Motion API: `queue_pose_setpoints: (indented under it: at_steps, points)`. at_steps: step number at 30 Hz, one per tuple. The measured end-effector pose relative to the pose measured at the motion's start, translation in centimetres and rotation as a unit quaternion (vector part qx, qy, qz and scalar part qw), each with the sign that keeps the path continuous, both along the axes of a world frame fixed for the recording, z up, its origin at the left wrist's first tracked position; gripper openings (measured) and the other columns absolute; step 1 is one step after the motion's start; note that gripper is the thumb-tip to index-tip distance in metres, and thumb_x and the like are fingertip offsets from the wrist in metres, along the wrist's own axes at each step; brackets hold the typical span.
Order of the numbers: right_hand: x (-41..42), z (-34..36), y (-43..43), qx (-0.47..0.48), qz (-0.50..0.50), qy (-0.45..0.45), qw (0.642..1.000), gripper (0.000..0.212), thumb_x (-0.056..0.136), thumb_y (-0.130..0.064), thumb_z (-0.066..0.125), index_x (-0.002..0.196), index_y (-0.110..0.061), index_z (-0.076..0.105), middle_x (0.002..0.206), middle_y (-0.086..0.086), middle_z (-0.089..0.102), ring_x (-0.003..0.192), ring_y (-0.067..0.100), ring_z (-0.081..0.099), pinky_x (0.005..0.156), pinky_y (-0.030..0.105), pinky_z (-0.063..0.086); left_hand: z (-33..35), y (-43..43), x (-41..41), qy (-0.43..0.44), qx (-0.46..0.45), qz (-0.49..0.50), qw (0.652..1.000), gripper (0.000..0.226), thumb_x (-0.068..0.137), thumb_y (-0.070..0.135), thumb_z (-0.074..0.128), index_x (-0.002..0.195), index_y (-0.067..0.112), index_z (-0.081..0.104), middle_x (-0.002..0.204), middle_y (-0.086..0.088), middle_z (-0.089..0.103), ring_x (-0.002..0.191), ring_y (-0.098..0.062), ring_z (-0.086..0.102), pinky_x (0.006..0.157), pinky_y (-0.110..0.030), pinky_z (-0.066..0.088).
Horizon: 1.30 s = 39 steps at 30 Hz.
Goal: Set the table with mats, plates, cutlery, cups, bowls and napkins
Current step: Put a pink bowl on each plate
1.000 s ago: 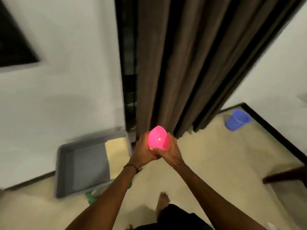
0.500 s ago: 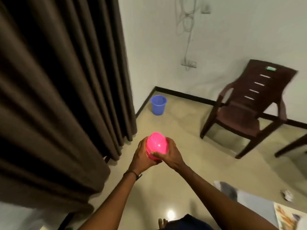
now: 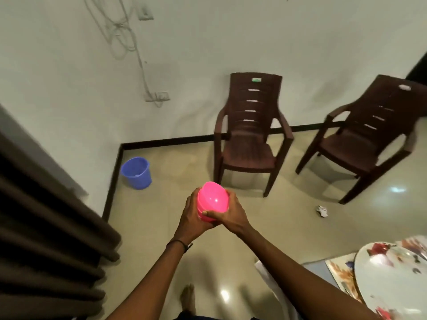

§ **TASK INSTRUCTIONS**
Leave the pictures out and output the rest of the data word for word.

§ **ANSWER SECTION**
Motion API: `queue_pose_setpoints: (indented under it: at_steps, points)`. at_steps: step number at 30 Hz, one per tuple. The measured end-effector pose relative to the pose measured at the motion's start, translation in centimetres and rotation as a unit quaternion (vector part qx, qy, qz and scalar part qw), each with the sign that keeps the path continuous, both along the axes of a world frame fixed for the recording, z up, its origin at the left wrist's first tracked position; gripper openings (measured) and the other columns absolute; step 1 is one step after the motion's start; note that gripper is the thumb-tip to index-tip distance in metres, and thumb_x and the like are fingertip offsets from the wrist in metres, along the wrist's own axes at each step; brackets hold the typical span.
Order of the numbers: right_hand: x (-41..42), z (-34..36), y (-43..43), qx (-0.47..0.48), qz (-0.50..0.50), qy (-0.45..0.45), qw (0.642..1.000), gripper (0.000..0.212), thumb_x (-0.056..0.136), thumb_y (-0.130..0.064), thumb_z (-0.066..0.125), index_x (-0.002..0.196), index_y (-0.110..0.061), index_z (-0.076..0.105), middle_x (0.002..0.206), middle_y (-0.086..0.086), middle_z (-0.089..0.102), ring_x (-0.003..0.192), ring_y (-0.067..0.100), ring_z (-0.081..0.099), pinky_x (0.005..0.156), pinky_y (-0.030..0.105), pinky_z (-0.063..0.086); left_hand: z (-33..35), y (-43..43), x (-41..41), qy (-0.43..0.44), qx (-0.46..0.45), qz (-0.49..0.50), qw (0.652..1.000), gripper (0.000..0.226), thumb_x (-0.068..0.137), thumb_y (-0.070..0.135), thumb_z (-0.074..0.128), index_x (-0.002..0.195), index_y (-0.067..0.112), index_z (-0.081..0.104), middle_x (-0.002..0.204), middle_y (-0.086..0.088), middle_z (-0.089..0.103), ring_x (-0.002..0.191), ring_y (-0.098..0.062), ring_z (-0.086..0.102), pinky_x (0.006..0.157), pinky_y (-0.110..0.030), pinky_z (-0.066..0.088).
Horizon: 1.30 s = 39 steps at 30 Hz.
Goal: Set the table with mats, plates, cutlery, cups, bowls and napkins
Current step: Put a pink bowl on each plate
1.000 s ago: 
0.500 s ago: 
now: 

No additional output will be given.